:: TASK DIRECTIONS ::
Copy each line of the data beneath in which the word "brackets" appears.

:: PROVIDED MATERIAL ::

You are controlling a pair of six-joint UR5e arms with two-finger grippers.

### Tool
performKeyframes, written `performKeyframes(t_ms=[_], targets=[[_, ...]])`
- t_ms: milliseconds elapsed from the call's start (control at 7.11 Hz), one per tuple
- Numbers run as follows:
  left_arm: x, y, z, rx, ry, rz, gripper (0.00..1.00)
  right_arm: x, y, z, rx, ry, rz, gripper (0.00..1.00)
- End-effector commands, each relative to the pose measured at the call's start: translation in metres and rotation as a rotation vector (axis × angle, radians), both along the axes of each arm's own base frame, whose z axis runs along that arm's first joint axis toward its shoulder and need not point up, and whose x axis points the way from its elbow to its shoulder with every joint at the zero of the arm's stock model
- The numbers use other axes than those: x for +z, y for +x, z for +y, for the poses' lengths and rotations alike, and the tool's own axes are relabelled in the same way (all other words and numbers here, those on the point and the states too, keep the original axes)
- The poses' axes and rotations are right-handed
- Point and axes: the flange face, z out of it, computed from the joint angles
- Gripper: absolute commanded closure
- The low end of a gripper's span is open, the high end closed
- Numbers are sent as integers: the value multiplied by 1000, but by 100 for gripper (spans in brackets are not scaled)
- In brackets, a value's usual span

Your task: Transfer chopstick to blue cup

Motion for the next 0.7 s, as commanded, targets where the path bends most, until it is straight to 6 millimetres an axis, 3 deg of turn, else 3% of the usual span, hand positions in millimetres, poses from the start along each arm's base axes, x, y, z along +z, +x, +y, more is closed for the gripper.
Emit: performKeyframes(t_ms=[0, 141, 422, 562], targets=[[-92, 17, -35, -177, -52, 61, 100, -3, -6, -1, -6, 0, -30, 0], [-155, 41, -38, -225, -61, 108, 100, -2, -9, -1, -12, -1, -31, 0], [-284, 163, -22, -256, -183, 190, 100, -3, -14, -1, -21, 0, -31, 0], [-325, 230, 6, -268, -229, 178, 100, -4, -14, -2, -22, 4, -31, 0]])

:: RESULT ::
- Numbers are sent as integers: the value multiplied by 1000, but by 100 for gripper (spans in brackets are not scaled)
- In brackets, a value's usual span

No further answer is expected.